EXERCISE DESCRIPTION: Your task is to give the number of lines in the listing that include "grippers", and nothing else.

DATA PROVIDED:
+---+
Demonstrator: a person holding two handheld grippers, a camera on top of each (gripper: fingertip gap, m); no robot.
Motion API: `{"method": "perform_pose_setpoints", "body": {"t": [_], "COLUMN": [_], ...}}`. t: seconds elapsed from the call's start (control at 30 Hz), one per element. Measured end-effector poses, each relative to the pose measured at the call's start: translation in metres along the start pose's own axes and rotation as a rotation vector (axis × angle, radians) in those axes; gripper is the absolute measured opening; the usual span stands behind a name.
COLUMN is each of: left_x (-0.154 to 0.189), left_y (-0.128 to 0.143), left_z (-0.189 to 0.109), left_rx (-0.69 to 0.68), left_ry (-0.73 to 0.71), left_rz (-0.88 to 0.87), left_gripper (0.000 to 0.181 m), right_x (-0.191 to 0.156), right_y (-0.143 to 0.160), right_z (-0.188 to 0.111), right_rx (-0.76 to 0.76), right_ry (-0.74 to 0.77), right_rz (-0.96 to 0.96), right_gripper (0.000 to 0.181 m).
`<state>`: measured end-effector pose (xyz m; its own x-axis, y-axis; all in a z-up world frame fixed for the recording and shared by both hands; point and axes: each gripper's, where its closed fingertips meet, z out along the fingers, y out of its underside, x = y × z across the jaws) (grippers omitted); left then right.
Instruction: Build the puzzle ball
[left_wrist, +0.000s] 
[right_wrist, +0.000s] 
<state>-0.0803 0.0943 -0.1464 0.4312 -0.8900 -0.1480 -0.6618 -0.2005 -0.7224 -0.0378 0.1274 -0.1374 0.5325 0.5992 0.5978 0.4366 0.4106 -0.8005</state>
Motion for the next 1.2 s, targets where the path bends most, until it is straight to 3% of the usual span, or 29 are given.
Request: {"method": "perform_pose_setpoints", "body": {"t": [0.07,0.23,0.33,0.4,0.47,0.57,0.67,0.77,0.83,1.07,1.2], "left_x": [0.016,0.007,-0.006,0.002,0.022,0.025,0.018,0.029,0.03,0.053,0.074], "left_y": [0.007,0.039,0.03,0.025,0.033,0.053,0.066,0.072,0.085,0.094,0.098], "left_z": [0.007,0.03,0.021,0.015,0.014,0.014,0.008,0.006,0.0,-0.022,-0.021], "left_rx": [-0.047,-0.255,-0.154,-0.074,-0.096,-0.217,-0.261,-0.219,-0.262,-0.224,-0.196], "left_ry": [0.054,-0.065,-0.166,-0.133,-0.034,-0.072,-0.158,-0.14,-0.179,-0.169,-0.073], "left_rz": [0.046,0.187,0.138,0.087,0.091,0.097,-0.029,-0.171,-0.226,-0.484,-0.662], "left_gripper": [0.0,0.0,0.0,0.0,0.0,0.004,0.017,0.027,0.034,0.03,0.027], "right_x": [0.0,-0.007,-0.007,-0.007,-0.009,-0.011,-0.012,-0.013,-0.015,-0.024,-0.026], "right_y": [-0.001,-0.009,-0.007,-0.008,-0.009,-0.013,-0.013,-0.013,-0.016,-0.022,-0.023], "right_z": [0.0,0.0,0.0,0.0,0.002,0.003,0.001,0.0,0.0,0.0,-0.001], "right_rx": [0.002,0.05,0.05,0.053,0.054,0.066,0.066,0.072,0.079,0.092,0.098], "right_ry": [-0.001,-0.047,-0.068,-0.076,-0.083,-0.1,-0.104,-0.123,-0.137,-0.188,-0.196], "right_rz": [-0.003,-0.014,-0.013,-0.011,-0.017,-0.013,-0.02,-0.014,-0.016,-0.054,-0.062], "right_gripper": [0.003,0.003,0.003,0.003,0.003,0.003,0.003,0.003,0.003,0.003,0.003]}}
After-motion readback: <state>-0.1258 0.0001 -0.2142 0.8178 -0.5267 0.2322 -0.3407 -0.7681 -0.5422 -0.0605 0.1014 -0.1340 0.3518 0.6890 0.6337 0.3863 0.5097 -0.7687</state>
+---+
OUTPUT: 2